Items listed in a dataset:

======

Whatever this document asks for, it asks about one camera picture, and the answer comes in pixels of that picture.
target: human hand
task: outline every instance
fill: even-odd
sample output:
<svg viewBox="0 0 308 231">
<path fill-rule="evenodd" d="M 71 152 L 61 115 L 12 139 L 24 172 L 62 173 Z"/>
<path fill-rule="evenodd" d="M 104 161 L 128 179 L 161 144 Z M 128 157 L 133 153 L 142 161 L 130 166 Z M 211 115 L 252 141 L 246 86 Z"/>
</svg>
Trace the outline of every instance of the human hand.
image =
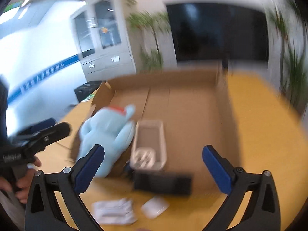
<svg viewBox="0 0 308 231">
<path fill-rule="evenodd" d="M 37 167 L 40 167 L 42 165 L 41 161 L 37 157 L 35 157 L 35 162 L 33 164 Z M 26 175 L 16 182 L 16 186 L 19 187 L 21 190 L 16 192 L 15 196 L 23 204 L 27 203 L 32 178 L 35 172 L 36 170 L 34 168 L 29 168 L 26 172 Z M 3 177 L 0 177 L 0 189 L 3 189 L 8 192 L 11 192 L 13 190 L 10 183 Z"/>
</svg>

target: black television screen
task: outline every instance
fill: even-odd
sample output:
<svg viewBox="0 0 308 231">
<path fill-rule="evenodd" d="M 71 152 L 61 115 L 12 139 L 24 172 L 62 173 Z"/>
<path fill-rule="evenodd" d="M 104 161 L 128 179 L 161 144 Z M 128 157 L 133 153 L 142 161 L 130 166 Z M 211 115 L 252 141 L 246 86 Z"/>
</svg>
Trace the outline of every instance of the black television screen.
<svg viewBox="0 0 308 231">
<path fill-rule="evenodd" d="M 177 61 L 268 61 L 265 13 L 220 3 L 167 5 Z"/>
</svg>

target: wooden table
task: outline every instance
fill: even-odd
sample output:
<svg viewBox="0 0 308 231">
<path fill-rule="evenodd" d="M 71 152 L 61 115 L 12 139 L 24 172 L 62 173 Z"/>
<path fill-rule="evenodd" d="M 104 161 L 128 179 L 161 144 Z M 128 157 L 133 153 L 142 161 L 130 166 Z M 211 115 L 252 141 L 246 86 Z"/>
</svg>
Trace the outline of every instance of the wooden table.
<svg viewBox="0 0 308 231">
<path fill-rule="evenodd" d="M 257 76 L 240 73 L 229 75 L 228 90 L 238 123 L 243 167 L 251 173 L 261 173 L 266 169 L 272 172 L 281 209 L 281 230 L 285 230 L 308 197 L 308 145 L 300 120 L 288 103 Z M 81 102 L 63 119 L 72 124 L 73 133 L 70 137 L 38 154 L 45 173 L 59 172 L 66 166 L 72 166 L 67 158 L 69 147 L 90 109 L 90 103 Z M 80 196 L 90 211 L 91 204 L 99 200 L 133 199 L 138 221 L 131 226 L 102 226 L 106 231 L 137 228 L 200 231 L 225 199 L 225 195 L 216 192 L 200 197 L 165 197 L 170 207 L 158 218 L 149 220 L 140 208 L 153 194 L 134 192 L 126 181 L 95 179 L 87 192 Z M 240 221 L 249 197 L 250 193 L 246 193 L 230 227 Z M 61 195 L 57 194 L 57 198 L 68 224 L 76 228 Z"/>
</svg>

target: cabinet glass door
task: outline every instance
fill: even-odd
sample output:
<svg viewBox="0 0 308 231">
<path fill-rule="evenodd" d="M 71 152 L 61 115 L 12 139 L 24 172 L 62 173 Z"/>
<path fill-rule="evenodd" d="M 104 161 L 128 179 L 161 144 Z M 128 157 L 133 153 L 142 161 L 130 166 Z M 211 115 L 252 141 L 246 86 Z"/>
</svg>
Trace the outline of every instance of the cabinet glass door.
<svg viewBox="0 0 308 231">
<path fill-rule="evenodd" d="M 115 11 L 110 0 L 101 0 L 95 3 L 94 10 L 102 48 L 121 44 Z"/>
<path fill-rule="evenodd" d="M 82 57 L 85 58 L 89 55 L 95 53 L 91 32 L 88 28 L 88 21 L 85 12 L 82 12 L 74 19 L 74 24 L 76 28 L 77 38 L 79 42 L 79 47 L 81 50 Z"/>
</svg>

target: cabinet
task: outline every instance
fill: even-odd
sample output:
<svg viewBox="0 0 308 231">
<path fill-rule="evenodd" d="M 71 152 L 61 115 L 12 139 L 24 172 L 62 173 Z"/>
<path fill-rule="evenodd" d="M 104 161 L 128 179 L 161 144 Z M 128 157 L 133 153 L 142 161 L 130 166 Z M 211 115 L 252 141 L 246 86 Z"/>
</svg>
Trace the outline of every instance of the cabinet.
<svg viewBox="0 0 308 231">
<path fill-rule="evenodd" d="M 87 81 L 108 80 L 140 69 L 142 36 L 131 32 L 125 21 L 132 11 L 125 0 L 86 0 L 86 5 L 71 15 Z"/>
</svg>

======

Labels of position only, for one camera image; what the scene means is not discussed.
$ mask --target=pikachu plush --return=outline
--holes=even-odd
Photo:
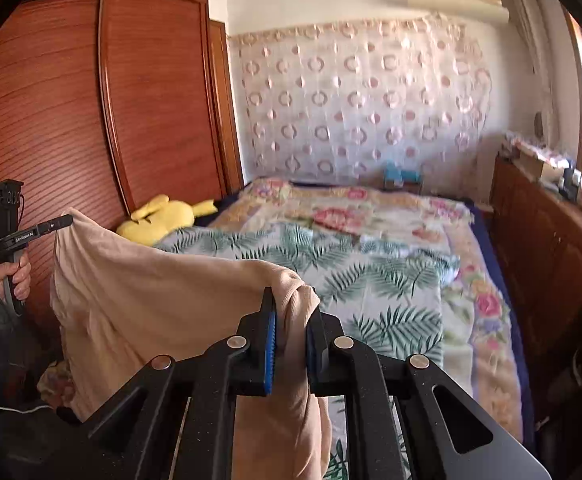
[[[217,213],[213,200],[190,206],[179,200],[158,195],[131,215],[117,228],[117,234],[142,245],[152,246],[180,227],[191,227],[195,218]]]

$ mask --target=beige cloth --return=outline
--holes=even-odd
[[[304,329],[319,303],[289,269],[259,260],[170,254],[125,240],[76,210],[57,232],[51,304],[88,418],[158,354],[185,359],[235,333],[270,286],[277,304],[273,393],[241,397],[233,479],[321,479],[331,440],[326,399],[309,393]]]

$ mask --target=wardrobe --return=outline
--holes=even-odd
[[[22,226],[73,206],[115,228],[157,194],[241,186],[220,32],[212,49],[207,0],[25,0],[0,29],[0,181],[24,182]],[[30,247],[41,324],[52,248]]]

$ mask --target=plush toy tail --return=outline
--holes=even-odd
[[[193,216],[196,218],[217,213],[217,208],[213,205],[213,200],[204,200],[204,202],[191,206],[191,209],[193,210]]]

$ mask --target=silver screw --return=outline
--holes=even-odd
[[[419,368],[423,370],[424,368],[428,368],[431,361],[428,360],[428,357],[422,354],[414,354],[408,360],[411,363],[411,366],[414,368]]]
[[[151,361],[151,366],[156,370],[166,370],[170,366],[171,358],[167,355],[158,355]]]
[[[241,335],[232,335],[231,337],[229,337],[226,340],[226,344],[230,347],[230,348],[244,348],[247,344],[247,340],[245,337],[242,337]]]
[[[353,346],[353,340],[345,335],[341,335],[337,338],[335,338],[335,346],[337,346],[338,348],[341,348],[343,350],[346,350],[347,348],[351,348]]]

======

Across the entries above, work out the count of lines that hold the word "plush", and state that number alone.

2